Find the line with "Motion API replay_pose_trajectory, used" in the records below. Copy it and every line after it, up to and including the line with "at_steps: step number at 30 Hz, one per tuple".
*** Opening Dataset excerpts ***
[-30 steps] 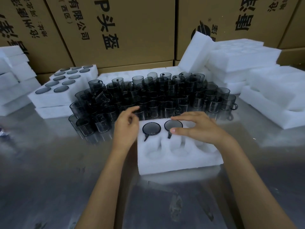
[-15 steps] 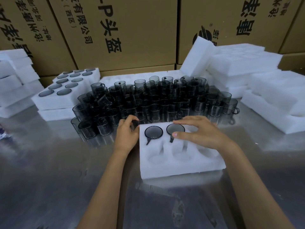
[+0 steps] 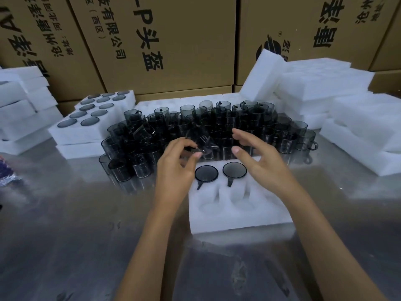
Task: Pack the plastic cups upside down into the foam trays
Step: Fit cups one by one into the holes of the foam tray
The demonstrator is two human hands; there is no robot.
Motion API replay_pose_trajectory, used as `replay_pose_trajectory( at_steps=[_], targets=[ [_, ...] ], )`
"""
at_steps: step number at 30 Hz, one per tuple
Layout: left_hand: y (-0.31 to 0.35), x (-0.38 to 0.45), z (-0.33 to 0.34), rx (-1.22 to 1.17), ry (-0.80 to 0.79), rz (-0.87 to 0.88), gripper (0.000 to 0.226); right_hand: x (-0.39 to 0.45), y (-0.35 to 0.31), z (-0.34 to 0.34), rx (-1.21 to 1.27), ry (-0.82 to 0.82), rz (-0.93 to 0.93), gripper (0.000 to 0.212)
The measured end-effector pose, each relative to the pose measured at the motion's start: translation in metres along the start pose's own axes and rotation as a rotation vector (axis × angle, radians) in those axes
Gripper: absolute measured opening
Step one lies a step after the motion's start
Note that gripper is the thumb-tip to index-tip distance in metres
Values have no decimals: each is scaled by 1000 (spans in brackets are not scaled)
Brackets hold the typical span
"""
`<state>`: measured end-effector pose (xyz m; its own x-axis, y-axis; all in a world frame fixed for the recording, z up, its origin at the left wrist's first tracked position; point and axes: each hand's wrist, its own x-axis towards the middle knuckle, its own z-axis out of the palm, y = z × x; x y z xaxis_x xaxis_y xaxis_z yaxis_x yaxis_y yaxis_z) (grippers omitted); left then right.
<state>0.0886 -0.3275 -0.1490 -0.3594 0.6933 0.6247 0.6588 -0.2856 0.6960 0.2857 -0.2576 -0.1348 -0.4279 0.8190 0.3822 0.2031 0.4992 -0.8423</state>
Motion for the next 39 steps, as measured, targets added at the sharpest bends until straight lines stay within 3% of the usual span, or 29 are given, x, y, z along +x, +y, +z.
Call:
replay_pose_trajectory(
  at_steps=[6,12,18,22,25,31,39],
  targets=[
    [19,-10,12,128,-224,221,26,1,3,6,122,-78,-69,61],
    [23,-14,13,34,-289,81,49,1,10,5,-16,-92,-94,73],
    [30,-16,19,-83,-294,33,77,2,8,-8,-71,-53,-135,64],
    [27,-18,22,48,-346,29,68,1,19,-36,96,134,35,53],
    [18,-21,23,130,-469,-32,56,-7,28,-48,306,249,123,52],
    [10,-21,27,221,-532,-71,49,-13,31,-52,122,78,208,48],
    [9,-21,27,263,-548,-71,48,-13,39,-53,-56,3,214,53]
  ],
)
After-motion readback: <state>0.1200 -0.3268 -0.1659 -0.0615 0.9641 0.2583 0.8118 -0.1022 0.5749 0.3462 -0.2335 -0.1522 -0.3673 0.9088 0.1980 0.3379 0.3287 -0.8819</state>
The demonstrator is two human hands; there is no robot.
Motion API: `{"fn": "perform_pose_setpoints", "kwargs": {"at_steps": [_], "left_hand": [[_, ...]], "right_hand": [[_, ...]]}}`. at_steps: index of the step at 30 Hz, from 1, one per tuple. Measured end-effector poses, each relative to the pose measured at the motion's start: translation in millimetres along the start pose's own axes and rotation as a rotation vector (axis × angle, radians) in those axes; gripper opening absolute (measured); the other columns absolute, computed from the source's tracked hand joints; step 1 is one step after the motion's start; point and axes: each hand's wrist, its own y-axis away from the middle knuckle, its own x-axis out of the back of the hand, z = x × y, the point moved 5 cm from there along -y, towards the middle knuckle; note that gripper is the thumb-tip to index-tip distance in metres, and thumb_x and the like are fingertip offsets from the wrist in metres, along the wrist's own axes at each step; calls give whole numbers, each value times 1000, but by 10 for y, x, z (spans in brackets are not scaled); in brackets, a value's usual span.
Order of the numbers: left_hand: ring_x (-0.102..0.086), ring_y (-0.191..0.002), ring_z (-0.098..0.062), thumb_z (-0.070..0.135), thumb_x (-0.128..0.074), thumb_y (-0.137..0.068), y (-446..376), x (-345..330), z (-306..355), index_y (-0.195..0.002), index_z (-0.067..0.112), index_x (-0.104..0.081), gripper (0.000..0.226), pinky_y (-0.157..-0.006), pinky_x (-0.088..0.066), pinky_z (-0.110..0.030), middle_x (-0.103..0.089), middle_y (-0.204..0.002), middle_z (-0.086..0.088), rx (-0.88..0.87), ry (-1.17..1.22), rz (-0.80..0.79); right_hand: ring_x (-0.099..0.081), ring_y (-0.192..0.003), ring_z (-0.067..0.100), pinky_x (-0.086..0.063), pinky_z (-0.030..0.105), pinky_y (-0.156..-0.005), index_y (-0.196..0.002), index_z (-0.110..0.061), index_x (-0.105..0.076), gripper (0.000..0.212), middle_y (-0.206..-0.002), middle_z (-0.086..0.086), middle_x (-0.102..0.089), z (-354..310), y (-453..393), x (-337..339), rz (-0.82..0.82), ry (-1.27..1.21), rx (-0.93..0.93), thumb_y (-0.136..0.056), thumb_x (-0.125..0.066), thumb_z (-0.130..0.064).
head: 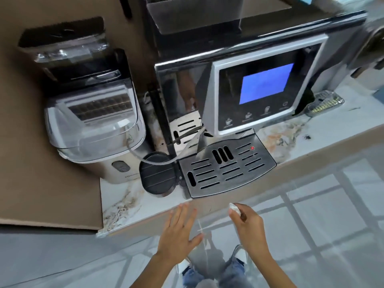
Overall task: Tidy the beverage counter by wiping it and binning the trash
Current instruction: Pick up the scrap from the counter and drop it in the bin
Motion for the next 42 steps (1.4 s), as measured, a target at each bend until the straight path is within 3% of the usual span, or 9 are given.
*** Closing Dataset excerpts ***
● Written solution
Motion API replay_pose_trajectory, used as `replay_pose_trajectory( at_steps=[_], targets=[ [_, ...] ], )`
"""
at_steps: step number at 30 Hz, one per tuple

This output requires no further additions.